A interpretação continua em discussão: as populações estudadas, as lacunas regionais nos dados e as diferenças entre métodos dificultam conclusões gerais. Uma revisão crítica na Nature Reviews Urology faz, por isso, uma avaliação mais prudente da evolução mundial.
Daqui não resulta um diagnóstico para a sua situação pessoal. Uma eventual tendência populacional não diz quais são os seus valores nem se pode conceber um filho. Neste caso, uma avaliação individual ajuda mais do que um título de notícia.
Quando é útil uma avaliação da fertilidade?
Recomenda-se geralmente uma avaliação após doze meses de relações sexuais regulares sem proteção e sem gravidez. Se a pessoa que pretende engravidar tiver 35 anos ou mais, é muitas vezes útil ao fim de seis meses. Riscos conhecidos ou sintomas podem justificar uma consulta mais cedo. A informação dos CDC sobre infertilidade explica esta orientação.

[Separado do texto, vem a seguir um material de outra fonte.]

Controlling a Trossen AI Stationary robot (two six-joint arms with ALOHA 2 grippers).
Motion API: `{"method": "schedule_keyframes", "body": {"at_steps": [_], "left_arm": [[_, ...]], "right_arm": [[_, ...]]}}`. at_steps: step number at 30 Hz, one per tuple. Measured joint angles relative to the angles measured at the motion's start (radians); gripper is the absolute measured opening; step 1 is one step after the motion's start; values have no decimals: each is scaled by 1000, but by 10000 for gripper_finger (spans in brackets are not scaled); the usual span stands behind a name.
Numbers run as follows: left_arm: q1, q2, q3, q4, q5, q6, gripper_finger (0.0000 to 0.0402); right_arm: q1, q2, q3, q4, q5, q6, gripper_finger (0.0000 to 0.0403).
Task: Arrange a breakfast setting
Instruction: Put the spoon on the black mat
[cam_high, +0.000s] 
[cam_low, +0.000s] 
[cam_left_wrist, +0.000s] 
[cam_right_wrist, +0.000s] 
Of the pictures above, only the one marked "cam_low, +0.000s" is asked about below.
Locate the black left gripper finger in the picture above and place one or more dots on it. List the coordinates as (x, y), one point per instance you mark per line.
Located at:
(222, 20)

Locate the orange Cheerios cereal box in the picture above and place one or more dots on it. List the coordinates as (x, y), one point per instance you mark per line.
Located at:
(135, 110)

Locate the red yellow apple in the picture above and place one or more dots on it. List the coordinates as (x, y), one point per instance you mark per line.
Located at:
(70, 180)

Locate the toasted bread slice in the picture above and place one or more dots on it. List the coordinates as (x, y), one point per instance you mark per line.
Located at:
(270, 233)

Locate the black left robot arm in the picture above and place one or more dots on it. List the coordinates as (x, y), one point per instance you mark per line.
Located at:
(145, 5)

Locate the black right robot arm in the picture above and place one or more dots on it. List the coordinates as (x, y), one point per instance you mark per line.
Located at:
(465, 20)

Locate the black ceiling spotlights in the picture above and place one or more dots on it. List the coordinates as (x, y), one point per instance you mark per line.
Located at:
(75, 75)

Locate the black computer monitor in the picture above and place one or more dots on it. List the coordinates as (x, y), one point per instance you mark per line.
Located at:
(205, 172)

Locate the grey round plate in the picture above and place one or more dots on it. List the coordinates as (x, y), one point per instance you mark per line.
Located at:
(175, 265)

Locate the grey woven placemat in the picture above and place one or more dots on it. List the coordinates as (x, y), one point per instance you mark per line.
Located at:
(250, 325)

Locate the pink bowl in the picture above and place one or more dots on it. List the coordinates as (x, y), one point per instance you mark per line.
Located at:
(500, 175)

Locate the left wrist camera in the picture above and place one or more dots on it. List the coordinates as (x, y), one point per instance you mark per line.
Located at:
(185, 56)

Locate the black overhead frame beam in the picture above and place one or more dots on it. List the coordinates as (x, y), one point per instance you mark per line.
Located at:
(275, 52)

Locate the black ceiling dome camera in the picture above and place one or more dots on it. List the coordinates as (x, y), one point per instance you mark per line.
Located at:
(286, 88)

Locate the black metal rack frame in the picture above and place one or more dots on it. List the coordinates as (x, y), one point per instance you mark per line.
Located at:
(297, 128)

São exemplos doenças testiculares conhecidas, tratamentos oncológicos anteriores ou problemas de ereção e ejaculação. A avaliação deve considerar ambas as pessoas. Começa pelos antecedentes e pelos exames adequados; no homem, inclui geralmente um espermograma. Os passos seguintes dependem dos resultados.
Se estiver a planear uma dádiva de esperma ou outro caminho para formar uma família, os prazos de espera associados às relações sem proteção não são um requisito para procurar aconselhamento. Os exames necessários dependem do percurso escolhido. Um bom espermograma não substitui uma conversa sobre os antecedentes médicos nem testes específicos de infeções. A informação sobre dados de saúde numa dádiva de esperma ajuda a preparar essa conversa.
Perante um número muito baixo ou ausência de espermatozoides detetáveis, a introdução à azoospermia é um ponto de partida. Se mais tarde for considerado um tratamento, os artigos sobre inseminação intrauterina, FIV e ICSI explicam os diferentes procedimentos.
Conclusão
O esperma resulta da combinação de espermatozoides e secreções glandulares. A sua quantidade e o seu aspeto podem variar, enquanto a qualidade dos espermatozoides precisa de exames para ser avaliada com maior rigor. Perante sintomas, alterações persistentes ou dificuldade em conceber, os resultados concretos ajudam a orientar os passos seguintes. Para o dia a dia, basta muitas vezes recordar: uma maior quantidade de esperma, uma consistência espessa ou uma cor muito branca não significam automaticamente maior fertilidade.